Naturalism is inadequate to account for beauty. Beauty growing out of naturalism is like a rose growing out of a dunghill. The rose is easy to explain if we assume the dunghill is not all that exists—that a seed was dropped into it from a source above it. And this is exactly the position of believers. Unbelievers should at least take a hard look at the possibility that beauty is no illusion. Beauty leads us to the certainty that just outside our field of vision is a living power who cares for us and wants us to experience delight.
But we must beware. Beauty exerts such a pull on our souls that many turn to it as the ultimate experience, trying to find fulfillment in what is only a pointer to a greater reality. We all have heard others say they find their greatest spiritual experiences in nature or art or music or their loved one. God’s greatest gifts can most easily become substitutes for God himself.
Beauty apart from its source is not enough to give us lasting joy; it is merely a guide to joy and an enhancement of it. God gave us beauty to lead us to Him. It is in relationship to Him that we experience the essence of beauty.

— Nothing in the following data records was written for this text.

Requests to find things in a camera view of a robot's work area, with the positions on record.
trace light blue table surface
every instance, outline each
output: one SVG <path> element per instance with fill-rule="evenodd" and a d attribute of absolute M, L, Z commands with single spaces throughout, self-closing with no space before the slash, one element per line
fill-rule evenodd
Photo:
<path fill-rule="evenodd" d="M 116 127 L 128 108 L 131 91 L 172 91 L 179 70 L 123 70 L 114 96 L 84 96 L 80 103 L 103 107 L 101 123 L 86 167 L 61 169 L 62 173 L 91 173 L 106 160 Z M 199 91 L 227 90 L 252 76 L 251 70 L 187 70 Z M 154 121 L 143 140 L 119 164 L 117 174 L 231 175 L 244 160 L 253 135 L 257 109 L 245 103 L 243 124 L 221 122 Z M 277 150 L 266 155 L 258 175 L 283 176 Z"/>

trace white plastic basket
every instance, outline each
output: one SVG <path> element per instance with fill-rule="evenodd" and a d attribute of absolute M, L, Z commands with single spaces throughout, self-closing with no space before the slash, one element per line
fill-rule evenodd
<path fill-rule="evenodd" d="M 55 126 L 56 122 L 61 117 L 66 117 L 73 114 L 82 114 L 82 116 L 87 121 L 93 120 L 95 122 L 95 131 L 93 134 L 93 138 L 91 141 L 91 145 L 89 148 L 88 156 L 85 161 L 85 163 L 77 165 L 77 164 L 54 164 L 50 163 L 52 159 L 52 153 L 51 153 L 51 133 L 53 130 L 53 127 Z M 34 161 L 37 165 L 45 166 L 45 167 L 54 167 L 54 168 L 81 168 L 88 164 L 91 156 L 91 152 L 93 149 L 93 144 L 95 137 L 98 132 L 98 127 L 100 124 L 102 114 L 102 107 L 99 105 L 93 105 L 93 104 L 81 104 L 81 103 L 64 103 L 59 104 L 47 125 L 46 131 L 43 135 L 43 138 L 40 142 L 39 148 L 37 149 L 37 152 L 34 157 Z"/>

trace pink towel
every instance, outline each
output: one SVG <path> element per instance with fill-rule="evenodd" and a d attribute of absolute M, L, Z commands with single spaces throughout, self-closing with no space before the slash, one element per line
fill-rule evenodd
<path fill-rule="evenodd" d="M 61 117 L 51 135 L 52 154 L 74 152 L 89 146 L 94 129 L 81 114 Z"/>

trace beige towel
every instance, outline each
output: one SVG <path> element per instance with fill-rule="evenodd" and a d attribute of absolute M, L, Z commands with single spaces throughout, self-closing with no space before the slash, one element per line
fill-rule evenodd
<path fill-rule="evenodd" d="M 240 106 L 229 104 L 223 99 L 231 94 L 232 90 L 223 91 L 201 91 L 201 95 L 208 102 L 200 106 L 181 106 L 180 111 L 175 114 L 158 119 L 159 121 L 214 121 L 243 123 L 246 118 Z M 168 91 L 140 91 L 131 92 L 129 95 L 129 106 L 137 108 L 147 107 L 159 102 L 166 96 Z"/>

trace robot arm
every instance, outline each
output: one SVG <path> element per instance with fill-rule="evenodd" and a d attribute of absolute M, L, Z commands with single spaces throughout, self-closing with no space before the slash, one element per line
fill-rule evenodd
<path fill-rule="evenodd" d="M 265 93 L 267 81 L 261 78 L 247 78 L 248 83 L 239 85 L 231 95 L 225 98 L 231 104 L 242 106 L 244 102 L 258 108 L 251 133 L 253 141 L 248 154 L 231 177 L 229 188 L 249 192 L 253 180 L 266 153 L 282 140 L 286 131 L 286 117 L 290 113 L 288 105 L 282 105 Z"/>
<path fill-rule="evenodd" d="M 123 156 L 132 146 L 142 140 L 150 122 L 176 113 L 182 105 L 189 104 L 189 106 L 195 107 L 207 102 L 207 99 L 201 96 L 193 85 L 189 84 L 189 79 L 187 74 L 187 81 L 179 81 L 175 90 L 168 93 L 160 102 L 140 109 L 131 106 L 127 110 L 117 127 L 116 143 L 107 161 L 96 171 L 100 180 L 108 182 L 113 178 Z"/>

Some Christians at my college challenged me to prove that the Bible was not accurate. As a skeptic, I spent 2 years trying to do this, and concluded that the Bible that we have today describes accurately what was said and done 2000 years ago. When I then read the Bible, I saw that God wanted a personal relationship with me. I want you to see that God also wants a personal relationship with you, one that you can depend upon in your life.